Trustee commenced this case on October 4, 2013, asking the Court to review and compel implementation of NAD's decision. See Compl. ¶ ¶ 134-43. The parties now bring cross-Motions for Summary Judgment. Trustee moves for partial summary judgment as to his first claim, which asks the Court to order RMA to implement the NAD Director's final determination and to pay additional amounts owed to Trustee. Defendants move to dismiss or, in the alternative, for summary judgment, arguing that the Court lacks jurisdiction and that Trustee's claims are time-barred.


Federal Rule of Civil Procedure 12(b)(1) authorizes a party to seek dismissal of an action for lack of subject matter jurisdiction.
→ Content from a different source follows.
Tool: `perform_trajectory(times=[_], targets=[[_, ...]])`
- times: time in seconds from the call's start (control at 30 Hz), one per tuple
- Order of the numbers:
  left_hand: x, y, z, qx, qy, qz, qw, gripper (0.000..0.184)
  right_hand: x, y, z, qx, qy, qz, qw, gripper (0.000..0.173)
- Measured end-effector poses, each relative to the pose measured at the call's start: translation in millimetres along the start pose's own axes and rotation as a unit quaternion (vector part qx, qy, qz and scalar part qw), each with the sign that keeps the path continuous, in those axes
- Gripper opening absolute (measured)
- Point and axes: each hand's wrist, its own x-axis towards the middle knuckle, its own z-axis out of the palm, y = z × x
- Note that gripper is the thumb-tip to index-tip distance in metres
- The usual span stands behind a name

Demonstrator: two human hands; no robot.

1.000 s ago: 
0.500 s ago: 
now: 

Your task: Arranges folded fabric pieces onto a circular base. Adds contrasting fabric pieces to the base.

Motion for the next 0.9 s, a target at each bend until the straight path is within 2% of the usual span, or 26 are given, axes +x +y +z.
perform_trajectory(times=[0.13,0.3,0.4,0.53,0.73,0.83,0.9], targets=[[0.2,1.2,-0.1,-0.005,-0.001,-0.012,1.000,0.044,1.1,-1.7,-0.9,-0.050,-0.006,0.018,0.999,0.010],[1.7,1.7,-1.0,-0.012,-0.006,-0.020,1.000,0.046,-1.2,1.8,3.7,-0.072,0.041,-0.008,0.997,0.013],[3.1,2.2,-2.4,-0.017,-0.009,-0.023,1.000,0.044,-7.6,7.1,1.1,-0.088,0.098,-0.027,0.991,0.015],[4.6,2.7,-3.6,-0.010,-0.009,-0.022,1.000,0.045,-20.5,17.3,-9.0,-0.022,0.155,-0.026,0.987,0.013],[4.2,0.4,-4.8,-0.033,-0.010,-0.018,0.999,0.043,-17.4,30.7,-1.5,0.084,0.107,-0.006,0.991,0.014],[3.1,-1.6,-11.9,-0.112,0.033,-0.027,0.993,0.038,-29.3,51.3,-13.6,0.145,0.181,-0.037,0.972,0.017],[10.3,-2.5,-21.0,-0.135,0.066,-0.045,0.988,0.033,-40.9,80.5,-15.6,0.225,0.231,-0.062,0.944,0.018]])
A party can raise the subject matter jurisdiction defense at any time, even for the first time on appeal. See Fed.R.Civ.P. 12(h)(3); Henderson ex rel. Henderson v. Shinseki, 562 U.S. 428, 131 S.Ct. 1197, 1202, 179 L.Ed.2d 159 (2011). Indeed, " federal courts have an independent obligation to ensure that they do not exceed the scope of their jurisdiction, and therefore they must raise and decide jurisdictional questions that the parties either overlook or elect not to press." Henderson, 131 S.Ct. at 1202 (citation omitted).
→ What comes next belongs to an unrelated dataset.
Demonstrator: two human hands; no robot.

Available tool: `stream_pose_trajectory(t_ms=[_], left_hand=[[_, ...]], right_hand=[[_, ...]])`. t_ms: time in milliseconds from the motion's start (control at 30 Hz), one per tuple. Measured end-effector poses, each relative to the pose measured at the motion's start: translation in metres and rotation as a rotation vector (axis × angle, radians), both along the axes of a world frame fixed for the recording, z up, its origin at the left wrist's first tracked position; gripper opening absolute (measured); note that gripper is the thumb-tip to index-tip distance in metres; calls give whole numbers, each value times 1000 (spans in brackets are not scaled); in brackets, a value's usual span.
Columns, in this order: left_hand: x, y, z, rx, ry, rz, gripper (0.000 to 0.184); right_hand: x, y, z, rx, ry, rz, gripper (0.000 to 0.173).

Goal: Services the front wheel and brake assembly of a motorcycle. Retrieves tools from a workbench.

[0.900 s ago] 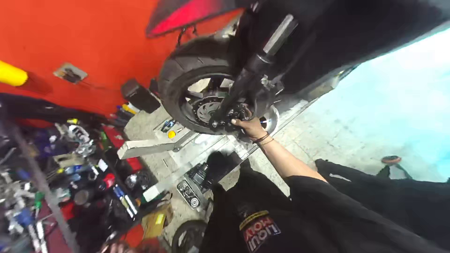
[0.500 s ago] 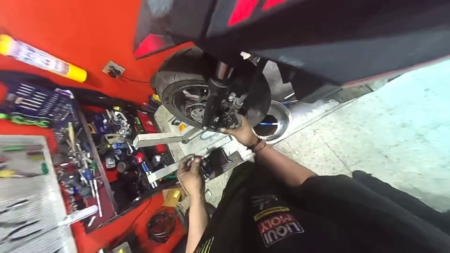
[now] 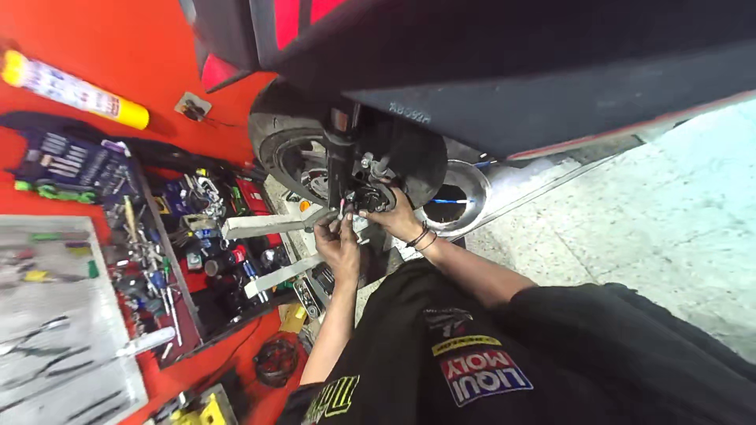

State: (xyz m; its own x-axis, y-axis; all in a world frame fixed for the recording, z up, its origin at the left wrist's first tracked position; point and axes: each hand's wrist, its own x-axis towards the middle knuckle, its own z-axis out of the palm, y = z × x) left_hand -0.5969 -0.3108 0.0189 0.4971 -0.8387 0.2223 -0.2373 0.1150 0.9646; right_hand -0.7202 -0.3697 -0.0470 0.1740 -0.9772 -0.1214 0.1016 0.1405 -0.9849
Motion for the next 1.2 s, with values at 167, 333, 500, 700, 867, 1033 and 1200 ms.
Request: stream_pose_trajectory(t_ms=[167, 333, 500, 700, 867, 1033, 1200], left_hand=[[-6, -2, -5, 25, 33, 93, 25], [-4, 4, -9, 47, 94, 77, 26], [-11, 1, -7, 33, 118, 103, 23], [-21, -4, -6, 39, 88, 94, 22], [-25, -2, -7, 0, 72, 143, 22], [-25, -2, -8, -16, 71, 207, 22], [-24, -2, -12, 10, 110, 194, 23]], right_hand=[[-1, -4, 5, 35, 32, 46, 89], [-2, -5, 3, -2, 36, 69, 88], [-4, -6, 4, 7, 19, 81, 88], [-5, -9, 8, -18, -32, 87, 86], [-8, -9, 14, -17, -8, 89, 78], [-6, -10, 9, -73, -28, 73, 81], [-7, -11, 7, -64, 12, 86, 87]])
The Supreme Court has held that some statutes of limitation are " jurisdictional." See, e.g., John R. Sand & Gravel Co. v. United States, 552 U.S. 130, 133-34, 128 S.Ct. 750, 169 L.Ed.2d 591 (2008); Bowles v. Russell, 551 U.S. 205, 210, 127 S.Ct. 2360, 168 L.Ed.2d 96 (2007); United States v. Dalm, 494 U.S. 596, 609-10, 110 S.Ct. 1361, 108 L.Ed.2d 548 (1990). Most often, a statute of limitations is " jurisdictional" based on principles of sovereign immunity. See John R. Sand & Gravel, 552 U.S. at 133-34; Dalm, 494 U.S. at 609-10; see also Irwin v. Department of Veterans Affairs, 498 U.S. 89, 97-98, 111 S.Ct. 453, 112 L.Ed.2d 435 (1991) (White, J., concurring in part and concurring in the judgment). Where Congress waives sovereign immunity and permits suits against the federal government, but places a conditional limitation on those suits--e.g., a statute of limitations--courts have treated the condition as an absolute limitation on subject matter jurisdiction. John R. Sand & Gravel, 552 U.S. at 133-34; see also Aloe Vera of Am., Inc. v. United States, 580 F.3d 867, 871-72 (9th Cir. 2009). " As the United States are not liable to be sued, except with their consent, it was competent for congress to limit their liability, in that respect, to specified causes of action, brought within a prescribed period." Finn v. United States, 123 U.S. 227, 232, 8 S.Ct. 82, 31 L.Ed. 128, 23 Ct.Cl. 486 (1887). In cases against the United States, if a " jurisdictional" statute of limitations has run, the suit must be barred, regardless of any potential forfeiture or waiver of the limitations defense. John R. Sand & Gravel, 552 U.S. at 133-34; see Finn, 123 U.S. at 232-33; Aloe Vera of Am., 580 F.3d at 871-72.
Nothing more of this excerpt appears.